Exercise aim
Write the lines below out exactly, dropping each picture.

Available data
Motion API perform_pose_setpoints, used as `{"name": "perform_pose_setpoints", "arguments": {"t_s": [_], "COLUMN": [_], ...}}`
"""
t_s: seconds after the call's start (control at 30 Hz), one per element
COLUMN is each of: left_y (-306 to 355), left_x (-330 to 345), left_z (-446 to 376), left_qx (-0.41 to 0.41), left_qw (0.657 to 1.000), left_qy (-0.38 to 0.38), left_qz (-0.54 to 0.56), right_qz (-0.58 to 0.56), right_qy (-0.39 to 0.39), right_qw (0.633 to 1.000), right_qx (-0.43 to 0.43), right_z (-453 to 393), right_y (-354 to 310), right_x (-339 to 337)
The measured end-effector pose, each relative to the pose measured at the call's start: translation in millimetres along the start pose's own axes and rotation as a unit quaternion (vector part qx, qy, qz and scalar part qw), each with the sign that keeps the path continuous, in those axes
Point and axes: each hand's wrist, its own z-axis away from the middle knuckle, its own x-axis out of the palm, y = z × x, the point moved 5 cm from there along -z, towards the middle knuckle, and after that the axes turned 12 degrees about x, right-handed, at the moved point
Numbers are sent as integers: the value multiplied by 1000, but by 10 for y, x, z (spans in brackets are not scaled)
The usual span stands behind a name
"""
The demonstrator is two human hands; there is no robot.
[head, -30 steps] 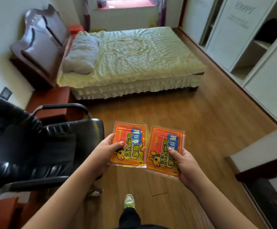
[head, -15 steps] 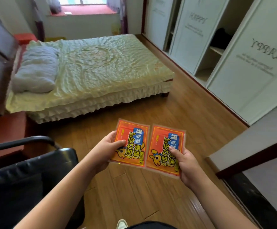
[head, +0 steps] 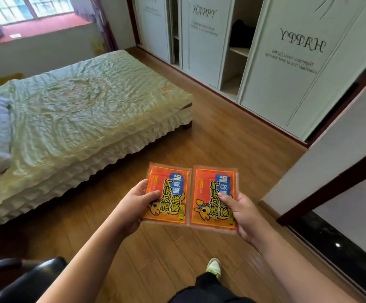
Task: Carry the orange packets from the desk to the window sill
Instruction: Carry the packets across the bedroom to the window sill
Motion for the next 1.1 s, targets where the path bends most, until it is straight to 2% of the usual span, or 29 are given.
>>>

Output below
Motion API perform_pose_setpoints, used as `{"name": "perform_pose_setpoints", "arguments": {"t_s": [_], "COLUMN": [_], ...}}`
"""
t_s: seconds after the call's start (control at 30 Hz), one per element
COLUMN is each of: left_y (-306 to 355), left_x (-330 to 345), left_z (-446 to 376), left_qx (-0.41 to 0.41), left_qw (0.657 to 1.000), left_qy (-0.38 to 0.38), left_qz (-0.54 to 0.56), right_qz (-0.58 to 0.56), right_qy (-0.39 to 0.39), right_qw (0.633 to 1.000), right_qx (-0.43 to 0.43), right_z (-453 to 393), right_y (-354 to 310), right_x (-339 to 337)
The measured end-effector pose, each relative to the pose measured at the call's start: translation in millimetres along the start pose's own axes and rotation as a unit quaternion (vector part qx, qy, qz and scalar part qw), each with the sign that keeps the path continuous, in those axes
Point and axes: each hand's wrist, its own z-axis away from the middle knuckle, its own x-axis out of the palm, y = z × x, the point moved 5 cm from there along -z, towards the middle knuckle, and after that the axes turned 12 degrees about x, right-handed, at the moved point
Numbers are sent as integers: the value multiplied by 1000, but by 10 for y, x, z (spans in brackets are not scaled)
The usual span stands behind a name
"""
The demonstrator is two human hands; there is no robot.
[head, -30 steps] 
[head, -15 steps] 
[head, +0 steps] 
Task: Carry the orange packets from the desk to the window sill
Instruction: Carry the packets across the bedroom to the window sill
Motion for the next 1.1 s, targets where the path bends most, until it is straight to 2% of the usual span, or 29 are given.
>>>

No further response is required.